[Assigned task] Output each line of the data word for word, from the first through the line that holds "Give the segmentation of the grey stone slab.", and leave off whatever follows.
====== Exercise input
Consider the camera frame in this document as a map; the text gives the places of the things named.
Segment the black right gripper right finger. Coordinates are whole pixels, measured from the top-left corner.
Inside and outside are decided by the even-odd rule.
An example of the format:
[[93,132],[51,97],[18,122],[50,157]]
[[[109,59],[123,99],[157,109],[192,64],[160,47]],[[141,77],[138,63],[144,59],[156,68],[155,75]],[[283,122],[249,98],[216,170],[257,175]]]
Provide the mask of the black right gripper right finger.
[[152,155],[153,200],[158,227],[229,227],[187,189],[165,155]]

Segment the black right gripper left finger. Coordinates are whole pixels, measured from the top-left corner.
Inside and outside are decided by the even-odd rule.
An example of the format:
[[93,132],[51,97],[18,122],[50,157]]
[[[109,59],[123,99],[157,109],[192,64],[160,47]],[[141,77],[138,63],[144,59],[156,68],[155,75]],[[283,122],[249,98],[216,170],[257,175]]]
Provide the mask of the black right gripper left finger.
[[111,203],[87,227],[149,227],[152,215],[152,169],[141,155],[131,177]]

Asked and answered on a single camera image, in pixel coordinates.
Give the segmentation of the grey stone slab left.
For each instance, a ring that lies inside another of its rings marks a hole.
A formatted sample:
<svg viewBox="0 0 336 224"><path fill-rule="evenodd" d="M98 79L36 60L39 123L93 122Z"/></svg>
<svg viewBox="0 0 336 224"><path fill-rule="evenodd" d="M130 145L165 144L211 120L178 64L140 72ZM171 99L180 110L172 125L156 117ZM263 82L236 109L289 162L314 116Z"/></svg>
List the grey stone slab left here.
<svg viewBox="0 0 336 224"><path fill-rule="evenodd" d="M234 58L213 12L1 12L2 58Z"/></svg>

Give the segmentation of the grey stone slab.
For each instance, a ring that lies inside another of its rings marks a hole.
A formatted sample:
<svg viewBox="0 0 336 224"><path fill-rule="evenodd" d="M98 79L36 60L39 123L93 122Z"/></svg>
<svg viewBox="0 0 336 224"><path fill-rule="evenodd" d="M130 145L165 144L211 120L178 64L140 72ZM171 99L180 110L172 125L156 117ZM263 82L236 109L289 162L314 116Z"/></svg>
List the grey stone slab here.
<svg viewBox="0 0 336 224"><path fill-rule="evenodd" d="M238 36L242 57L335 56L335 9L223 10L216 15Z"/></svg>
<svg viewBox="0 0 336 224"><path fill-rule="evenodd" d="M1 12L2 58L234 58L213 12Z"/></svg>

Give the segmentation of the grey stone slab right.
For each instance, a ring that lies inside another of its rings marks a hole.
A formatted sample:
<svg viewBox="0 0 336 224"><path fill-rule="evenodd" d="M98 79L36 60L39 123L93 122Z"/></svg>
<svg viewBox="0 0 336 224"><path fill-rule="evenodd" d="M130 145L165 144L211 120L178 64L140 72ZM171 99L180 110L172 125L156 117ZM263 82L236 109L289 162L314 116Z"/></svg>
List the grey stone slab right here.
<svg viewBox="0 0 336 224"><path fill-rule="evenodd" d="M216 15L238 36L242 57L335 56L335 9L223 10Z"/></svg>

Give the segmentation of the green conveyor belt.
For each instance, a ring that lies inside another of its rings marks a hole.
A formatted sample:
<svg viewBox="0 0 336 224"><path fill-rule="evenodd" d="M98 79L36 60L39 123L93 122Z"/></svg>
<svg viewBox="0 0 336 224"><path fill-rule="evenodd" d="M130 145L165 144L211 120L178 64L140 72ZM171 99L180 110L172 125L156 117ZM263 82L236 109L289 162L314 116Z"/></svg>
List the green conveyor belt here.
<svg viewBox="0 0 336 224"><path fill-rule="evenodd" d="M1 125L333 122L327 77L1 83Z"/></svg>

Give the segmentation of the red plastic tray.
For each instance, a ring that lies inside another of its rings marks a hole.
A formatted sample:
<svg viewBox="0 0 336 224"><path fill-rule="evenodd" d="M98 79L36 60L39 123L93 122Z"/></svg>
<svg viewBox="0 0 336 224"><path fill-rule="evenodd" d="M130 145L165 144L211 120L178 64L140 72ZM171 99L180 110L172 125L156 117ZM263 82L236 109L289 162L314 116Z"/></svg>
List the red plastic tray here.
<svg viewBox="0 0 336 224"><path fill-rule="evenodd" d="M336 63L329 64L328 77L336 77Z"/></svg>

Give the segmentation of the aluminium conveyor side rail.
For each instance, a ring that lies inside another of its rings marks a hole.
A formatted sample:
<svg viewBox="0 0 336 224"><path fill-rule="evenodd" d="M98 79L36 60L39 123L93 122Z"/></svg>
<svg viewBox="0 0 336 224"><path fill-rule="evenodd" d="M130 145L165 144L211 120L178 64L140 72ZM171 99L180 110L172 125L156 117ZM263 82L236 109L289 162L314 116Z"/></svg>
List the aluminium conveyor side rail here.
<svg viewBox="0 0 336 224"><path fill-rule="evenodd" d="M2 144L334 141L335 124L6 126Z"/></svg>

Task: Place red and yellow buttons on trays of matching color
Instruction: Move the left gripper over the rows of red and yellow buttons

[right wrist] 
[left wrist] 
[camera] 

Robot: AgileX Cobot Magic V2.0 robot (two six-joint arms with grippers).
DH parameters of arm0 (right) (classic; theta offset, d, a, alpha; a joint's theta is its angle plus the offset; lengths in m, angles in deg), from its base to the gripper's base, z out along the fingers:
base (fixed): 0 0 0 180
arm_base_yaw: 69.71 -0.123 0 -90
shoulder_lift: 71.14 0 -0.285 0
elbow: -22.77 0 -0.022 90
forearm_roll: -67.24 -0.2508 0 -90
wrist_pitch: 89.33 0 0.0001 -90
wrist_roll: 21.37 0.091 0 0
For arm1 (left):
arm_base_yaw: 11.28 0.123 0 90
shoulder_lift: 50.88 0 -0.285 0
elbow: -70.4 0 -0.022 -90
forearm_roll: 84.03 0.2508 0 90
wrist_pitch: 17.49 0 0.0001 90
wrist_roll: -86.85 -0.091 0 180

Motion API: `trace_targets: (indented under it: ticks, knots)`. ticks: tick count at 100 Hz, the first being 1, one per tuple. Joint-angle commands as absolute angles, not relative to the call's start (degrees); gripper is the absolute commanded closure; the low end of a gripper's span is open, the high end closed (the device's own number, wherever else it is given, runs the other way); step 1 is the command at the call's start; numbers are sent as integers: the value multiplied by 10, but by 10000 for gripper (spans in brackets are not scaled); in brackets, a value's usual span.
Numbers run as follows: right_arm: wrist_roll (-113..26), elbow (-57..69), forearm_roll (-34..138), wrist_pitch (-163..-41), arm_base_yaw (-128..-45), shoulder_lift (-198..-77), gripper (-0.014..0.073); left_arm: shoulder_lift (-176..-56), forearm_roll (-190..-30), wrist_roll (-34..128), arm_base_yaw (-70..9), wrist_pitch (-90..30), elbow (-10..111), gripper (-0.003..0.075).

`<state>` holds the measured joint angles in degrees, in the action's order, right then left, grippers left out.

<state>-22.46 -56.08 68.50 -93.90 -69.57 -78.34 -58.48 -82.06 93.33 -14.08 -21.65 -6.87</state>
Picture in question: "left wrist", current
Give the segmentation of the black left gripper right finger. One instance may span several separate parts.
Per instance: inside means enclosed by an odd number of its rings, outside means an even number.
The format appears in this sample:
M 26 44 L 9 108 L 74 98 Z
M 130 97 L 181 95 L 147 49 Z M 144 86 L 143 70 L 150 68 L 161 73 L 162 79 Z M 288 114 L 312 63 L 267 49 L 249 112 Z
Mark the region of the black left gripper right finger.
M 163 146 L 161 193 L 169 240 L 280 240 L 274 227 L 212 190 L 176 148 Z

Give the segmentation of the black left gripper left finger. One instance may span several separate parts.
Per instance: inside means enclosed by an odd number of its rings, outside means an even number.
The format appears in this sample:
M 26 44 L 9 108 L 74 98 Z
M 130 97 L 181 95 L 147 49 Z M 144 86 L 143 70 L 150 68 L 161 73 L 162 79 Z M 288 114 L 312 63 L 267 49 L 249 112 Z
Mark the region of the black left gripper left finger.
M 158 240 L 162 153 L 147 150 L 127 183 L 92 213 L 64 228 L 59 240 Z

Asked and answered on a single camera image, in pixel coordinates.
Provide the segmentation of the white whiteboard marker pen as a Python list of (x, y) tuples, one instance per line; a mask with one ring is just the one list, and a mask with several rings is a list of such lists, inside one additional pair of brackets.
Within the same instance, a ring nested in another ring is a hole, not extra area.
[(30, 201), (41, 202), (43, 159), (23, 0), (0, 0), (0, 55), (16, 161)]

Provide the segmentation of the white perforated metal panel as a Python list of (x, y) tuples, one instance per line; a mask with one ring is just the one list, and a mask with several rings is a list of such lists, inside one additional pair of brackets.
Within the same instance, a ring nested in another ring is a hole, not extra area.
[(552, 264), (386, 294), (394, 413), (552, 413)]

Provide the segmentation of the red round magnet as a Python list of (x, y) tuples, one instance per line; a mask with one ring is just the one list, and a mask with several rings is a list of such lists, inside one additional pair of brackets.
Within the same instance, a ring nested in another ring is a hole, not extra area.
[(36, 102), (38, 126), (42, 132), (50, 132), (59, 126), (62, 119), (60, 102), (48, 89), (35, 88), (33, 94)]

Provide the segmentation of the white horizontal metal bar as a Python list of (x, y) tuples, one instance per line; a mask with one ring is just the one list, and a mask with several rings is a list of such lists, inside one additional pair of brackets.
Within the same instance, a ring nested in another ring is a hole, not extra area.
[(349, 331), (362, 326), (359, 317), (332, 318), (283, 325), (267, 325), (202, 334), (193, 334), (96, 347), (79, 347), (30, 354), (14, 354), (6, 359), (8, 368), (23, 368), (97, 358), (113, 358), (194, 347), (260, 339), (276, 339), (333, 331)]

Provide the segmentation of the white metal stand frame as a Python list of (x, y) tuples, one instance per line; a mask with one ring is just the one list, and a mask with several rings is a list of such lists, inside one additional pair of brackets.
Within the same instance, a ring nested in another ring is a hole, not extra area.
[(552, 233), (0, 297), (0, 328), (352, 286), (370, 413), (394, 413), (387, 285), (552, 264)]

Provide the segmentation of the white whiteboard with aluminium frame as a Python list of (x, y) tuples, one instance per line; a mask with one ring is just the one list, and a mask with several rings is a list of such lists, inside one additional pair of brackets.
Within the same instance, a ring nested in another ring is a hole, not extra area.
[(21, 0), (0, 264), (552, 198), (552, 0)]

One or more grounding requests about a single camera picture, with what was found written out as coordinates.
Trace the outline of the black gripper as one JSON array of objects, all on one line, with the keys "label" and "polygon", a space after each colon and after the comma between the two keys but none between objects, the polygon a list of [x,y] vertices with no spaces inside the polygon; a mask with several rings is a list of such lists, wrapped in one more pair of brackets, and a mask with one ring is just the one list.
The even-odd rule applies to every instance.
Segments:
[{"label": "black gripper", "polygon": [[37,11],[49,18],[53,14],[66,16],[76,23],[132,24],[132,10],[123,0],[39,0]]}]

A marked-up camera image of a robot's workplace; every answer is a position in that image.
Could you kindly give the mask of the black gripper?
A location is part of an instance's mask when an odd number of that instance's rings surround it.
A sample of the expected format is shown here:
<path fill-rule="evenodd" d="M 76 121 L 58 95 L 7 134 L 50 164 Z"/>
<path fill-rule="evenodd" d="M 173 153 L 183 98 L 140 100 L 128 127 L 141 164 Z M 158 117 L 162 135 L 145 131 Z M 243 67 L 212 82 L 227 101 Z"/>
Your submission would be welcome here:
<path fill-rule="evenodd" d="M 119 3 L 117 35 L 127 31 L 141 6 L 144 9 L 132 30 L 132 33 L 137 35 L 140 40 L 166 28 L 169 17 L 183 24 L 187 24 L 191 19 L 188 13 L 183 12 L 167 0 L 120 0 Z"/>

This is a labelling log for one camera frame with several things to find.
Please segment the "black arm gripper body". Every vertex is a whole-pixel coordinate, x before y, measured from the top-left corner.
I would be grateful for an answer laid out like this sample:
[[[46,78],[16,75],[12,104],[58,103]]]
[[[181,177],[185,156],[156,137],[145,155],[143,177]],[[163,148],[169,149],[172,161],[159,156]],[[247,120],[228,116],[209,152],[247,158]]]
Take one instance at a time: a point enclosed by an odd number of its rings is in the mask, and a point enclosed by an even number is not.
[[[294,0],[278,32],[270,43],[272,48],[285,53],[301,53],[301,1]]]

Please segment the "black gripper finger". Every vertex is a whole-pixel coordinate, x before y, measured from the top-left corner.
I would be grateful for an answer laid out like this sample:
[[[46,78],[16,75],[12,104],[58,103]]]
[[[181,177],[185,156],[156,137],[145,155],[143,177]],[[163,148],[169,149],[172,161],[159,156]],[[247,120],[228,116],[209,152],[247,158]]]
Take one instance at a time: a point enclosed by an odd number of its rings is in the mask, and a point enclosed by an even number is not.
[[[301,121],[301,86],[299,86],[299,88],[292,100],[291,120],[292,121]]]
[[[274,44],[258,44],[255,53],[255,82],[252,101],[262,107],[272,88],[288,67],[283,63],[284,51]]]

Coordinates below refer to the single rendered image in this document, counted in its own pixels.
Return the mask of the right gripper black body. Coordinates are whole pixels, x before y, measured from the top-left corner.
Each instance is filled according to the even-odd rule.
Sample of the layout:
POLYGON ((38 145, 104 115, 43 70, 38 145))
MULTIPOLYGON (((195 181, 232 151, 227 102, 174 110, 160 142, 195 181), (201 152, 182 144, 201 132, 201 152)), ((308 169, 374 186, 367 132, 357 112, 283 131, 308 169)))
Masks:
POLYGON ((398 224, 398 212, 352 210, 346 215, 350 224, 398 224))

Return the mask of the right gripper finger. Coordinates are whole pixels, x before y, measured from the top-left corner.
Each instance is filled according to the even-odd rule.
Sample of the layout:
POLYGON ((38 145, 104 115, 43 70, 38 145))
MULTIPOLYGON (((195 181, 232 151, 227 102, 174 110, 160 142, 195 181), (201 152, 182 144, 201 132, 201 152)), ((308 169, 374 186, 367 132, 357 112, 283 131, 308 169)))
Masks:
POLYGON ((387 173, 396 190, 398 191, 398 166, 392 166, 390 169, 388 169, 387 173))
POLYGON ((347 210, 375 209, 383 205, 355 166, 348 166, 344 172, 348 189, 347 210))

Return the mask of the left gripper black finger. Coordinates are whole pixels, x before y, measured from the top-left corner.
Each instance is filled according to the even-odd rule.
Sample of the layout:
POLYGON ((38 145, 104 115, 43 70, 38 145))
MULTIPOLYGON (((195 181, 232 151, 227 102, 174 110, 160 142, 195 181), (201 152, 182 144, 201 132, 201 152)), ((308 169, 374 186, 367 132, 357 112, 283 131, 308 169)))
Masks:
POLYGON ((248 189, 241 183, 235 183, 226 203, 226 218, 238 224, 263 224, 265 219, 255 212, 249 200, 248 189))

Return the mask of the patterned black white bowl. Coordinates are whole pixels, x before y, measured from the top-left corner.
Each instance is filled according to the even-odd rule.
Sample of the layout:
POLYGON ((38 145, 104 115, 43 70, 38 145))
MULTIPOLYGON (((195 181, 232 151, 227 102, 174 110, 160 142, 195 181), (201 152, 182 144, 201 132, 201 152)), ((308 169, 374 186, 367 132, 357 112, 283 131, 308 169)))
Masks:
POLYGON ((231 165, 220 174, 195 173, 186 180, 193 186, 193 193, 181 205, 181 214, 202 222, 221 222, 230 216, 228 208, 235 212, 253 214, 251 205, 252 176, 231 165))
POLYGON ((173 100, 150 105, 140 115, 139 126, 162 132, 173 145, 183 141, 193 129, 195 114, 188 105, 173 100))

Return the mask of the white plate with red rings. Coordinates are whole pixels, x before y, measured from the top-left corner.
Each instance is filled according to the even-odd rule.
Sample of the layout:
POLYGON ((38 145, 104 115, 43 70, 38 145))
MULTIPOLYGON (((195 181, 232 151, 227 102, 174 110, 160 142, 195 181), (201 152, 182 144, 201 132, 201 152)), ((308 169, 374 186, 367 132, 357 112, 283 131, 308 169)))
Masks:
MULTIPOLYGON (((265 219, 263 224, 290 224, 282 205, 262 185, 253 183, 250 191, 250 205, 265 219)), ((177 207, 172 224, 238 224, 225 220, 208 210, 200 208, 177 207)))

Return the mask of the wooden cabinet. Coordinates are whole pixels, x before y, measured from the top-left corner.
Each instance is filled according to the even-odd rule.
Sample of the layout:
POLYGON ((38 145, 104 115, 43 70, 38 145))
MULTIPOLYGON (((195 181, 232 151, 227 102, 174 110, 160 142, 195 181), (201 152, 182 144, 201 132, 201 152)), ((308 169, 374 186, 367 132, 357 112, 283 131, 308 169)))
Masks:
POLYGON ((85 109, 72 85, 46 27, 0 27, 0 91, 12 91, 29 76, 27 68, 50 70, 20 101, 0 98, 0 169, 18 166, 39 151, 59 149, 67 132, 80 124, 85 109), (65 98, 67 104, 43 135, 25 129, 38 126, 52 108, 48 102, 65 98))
============
[Reply to the exercise]
Consider the camera frame in this document as a map; the text gives the places of the things named.
Segment the black right gripper right finger. Coordinates are whole pixels, measured from the top-left corner.
Inside and outside are decided by the even-odd rule.
An example of the format:
[[93,132],[51,97],[18,122],[50,157]]
[[[109,59],[123,99],[157,109],[192,64],[160,47]],[[141,77],[138,63],[144,59],[156,68],[155,75]],[[283,122],[249,98],[216,170],[257,175]]]
Provide the mask of the black right gripper right finger.
[[152,155],[153,200],[158,227],[229,227],[187,189],[165,155]]

Segment the black right gripper left finger. Coordinates are whole pixels, measured from the top-left corner.
Inside and outside are decided by the even-odd rule.
An example of the format:
[[93,132],[51,97],[18,122],[50,157]]
[[[109,59],[123,99],[157,109],[192,64],[160,47]],[[141,77],[138,63],[144,59],[156,68],[155,75]],[[283,122],[249,98],[216,170],[257,175]]]
Provide the mask of the black right gripper left finger.
[[111,203],[87,227],[149,227],[152,215],[152,169],[141,155],[131,177]]

Asked and answered on a single camera image, in pixel coordinates.
Give the segmentation of the grey stone slab left.
For each instance, a ring that lies inside another of its rings marks a hole.
A formatted sample:
<svg viewBox="0 0 336 224"><path fill-rule="evenodd" d="M98 79L36 60L39 123L93 122Z"/></svg>
<svg viewBox="0 0 336 224"><path fill-rule="evenodd" d="M130 145L165 144L211 120L178 64L140 72ZM171 99L180 110L172 125L156 117ZM263 82L236 109L289 162L314 116Z"/></svg>
List the grey stone slab left here.
<svg viewBox="0 0 336 224"><path fill-rule="evenodd" d="M234 58L213 12L1 12L2 58Z"/></svg>

Give the segmentation of the grey stone slab.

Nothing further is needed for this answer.